**TASK REQUIREMENTS:**
Only the lines below starting at the one containing "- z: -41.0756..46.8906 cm" and ending at the one containing "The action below" belong in the answer, each copied exactly.

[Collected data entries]
┏━━

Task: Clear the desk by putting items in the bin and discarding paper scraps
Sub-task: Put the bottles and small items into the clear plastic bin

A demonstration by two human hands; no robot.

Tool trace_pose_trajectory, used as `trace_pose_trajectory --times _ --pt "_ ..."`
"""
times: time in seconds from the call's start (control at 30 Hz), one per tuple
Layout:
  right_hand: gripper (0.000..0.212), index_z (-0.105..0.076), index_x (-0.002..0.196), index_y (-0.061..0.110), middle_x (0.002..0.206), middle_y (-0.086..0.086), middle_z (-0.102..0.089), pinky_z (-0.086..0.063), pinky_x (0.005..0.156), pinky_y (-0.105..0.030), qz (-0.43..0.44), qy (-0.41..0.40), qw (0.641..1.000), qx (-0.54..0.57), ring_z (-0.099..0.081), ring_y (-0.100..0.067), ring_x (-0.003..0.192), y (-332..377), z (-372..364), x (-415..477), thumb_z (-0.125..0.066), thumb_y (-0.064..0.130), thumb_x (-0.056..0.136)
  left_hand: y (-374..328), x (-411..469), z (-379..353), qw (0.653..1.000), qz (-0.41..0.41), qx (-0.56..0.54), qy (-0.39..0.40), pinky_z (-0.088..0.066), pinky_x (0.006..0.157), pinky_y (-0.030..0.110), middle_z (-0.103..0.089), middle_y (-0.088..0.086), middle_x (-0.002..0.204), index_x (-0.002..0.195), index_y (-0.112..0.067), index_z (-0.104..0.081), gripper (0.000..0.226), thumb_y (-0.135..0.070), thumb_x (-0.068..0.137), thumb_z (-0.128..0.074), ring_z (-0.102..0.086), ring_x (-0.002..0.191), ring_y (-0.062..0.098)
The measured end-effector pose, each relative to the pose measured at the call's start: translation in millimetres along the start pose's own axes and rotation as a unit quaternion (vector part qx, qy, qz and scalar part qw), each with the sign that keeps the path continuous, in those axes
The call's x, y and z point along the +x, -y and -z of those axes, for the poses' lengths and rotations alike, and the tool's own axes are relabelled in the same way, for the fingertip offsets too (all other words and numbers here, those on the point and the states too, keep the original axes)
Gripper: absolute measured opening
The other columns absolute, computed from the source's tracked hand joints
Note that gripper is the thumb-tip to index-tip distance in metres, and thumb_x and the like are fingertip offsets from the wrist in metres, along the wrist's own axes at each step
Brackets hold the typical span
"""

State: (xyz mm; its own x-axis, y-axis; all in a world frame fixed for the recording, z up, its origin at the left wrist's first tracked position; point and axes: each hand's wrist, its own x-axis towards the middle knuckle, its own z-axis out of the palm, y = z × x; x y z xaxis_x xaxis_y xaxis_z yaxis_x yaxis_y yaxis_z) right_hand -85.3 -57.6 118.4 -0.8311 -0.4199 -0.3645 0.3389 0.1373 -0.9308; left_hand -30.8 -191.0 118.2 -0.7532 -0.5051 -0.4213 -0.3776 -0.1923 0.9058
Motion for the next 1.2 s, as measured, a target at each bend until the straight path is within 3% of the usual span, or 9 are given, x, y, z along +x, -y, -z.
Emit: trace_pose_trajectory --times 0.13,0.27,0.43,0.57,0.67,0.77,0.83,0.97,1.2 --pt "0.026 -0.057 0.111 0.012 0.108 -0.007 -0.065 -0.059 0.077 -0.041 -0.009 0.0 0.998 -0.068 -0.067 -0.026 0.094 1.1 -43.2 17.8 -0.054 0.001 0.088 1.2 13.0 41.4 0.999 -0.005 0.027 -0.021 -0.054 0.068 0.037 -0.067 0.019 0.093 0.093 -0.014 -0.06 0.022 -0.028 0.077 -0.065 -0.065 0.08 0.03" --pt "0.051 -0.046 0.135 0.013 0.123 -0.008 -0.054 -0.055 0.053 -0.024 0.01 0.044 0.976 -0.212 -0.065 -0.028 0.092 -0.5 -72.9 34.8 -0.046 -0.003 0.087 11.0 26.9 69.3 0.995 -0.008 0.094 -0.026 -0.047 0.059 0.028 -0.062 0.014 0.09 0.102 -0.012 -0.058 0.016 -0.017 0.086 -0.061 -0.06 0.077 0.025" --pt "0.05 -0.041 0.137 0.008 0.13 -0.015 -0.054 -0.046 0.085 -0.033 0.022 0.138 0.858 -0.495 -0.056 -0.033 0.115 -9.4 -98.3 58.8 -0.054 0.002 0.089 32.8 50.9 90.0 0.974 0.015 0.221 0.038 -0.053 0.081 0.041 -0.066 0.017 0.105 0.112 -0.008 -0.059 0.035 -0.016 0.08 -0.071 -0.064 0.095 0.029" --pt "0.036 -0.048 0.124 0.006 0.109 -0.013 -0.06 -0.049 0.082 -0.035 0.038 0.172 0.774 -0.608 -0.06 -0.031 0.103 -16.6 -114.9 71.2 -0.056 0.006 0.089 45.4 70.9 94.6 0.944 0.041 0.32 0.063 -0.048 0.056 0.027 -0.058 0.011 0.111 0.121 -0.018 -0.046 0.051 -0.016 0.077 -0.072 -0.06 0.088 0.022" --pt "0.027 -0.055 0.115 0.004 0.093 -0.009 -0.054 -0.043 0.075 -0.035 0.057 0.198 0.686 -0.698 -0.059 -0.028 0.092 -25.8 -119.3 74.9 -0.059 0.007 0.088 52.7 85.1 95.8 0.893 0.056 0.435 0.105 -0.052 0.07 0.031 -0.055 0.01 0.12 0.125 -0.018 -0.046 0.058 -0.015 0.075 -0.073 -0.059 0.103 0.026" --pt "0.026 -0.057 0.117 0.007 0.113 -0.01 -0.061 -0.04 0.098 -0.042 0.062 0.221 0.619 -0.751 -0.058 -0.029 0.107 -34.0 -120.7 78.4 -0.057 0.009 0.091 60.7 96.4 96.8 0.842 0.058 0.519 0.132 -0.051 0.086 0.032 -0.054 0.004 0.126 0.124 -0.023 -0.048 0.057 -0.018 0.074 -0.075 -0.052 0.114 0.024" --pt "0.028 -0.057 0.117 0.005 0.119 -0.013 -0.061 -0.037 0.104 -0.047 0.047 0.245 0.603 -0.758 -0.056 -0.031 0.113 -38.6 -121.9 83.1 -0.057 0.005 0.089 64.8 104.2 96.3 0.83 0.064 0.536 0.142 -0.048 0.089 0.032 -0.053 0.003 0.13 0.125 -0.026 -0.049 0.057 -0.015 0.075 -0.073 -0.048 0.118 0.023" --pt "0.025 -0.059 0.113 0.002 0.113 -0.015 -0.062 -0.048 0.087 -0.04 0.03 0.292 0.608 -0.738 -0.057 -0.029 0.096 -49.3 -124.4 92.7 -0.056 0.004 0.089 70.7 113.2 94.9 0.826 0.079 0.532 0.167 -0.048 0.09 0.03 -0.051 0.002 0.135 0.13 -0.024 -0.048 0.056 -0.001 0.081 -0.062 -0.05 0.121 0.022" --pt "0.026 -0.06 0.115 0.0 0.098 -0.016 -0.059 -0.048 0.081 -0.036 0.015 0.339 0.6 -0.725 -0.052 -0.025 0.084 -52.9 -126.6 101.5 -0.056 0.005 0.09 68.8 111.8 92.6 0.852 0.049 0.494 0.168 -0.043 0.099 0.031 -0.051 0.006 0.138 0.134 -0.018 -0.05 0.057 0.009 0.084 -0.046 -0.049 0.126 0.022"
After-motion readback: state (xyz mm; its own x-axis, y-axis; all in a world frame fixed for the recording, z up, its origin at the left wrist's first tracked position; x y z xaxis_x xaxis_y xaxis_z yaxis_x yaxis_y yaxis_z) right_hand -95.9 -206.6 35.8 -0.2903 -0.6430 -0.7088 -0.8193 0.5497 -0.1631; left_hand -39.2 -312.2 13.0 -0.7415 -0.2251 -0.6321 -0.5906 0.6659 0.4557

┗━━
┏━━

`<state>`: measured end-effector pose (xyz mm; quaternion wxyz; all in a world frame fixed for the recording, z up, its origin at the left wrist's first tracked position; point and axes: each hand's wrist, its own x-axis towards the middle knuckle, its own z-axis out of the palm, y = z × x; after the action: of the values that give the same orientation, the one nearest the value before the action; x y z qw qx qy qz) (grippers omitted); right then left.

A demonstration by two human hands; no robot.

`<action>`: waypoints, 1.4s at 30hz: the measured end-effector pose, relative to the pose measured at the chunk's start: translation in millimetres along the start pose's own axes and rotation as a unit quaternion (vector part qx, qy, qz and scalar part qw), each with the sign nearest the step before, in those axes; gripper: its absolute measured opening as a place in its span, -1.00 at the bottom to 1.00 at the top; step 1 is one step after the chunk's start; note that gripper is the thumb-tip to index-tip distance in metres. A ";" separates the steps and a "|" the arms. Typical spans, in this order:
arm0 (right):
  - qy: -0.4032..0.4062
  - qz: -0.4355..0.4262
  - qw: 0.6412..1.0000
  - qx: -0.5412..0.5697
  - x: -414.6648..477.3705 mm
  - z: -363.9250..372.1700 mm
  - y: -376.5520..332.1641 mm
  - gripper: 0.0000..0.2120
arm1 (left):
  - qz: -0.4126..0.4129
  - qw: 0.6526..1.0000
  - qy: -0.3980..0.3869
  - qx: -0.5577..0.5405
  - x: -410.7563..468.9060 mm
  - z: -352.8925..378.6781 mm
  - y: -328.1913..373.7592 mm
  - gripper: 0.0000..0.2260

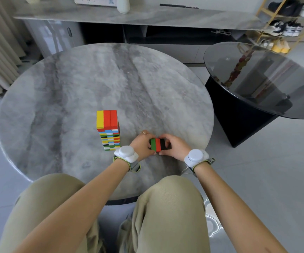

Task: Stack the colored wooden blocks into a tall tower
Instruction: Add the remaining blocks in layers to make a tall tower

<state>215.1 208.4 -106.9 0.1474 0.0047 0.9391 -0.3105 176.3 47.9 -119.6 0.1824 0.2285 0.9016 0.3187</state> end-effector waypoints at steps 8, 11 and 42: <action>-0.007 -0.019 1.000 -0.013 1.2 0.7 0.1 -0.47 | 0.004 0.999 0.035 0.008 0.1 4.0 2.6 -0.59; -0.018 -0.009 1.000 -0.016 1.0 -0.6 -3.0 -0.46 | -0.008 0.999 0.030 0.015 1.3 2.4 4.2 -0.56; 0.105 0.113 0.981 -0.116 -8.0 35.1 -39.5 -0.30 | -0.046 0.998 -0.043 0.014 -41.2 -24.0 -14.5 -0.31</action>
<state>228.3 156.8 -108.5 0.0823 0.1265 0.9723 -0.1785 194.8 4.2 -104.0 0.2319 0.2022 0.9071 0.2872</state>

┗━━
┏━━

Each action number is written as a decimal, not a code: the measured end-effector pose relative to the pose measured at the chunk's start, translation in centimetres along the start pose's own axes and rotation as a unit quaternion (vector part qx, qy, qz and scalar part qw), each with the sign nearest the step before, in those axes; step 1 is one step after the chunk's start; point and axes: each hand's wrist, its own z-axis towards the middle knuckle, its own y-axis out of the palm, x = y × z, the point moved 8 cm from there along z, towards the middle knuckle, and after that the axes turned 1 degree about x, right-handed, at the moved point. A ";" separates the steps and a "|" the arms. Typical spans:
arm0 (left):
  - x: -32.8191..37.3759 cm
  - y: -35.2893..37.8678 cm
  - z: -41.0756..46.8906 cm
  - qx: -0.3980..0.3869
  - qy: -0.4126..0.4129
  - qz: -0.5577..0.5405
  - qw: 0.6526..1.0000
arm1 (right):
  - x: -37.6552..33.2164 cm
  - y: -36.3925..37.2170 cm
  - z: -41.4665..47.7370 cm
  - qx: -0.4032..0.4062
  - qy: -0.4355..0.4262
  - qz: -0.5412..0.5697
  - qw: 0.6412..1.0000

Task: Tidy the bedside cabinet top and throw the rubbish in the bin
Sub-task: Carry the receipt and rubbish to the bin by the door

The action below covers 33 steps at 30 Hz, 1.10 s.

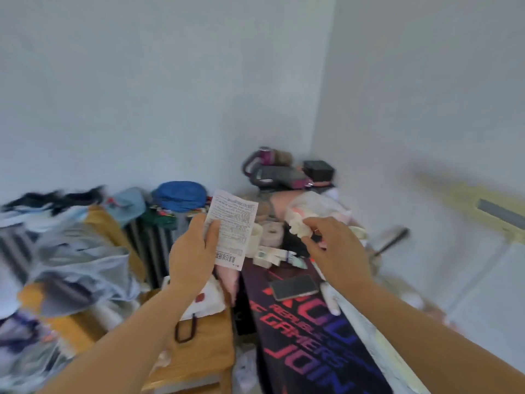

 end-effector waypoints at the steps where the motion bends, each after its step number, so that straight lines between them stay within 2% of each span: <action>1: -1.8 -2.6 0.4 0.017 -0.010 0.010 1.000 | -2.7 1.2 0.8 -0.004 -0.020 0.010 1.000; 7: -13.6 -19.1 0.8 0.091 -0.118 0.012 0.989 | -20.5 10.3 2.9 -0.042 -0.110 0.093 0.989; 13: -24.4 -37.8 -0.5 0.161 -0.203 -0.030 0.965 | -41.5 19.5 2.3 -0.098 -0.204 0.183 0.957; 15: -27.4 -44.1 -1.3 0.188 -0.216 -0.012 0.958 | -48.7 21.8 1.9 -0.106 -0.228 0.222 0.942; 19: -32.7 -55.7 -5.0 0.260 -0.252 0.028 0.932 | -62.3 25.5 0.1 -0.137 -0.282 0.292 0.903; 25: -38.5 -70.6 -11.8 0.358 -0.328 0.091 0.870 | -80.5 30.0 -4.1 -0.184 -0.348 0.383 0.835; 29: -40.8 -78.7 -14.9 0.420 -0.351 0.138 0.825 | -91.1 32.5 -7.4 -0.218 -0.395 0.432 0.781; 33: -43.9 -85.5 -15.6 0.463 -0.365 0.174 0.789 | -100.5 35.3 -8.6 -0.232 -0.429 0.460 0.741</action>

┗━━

**OUTPUT FOR THIS TASK:**
  - z: -41.0756..46.8906 cm
  - qx: -0.3980..0.3869
  - qy: -0.4126..0.4129
  - qz: -0.5577..0.5405
  - qw: 0.6526..1.0000
arm1 (right):
  - x: -37.6552..33.2164 cm
  - y: -36.3925..37.2170 cm
  - z: -41.4665..47.7370 cm
  - qx: -0.4032..0.4062
  - qy: -0.4355..0.4262
  - qz: -0.5412..0.5697
  - qw: 0.6412..1.0000

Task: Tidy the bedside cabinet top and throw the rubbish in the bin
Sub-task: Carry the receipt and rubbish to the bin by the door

The action below covers 33 steps at 30 Hz, 1.10 s.

This is the complete output.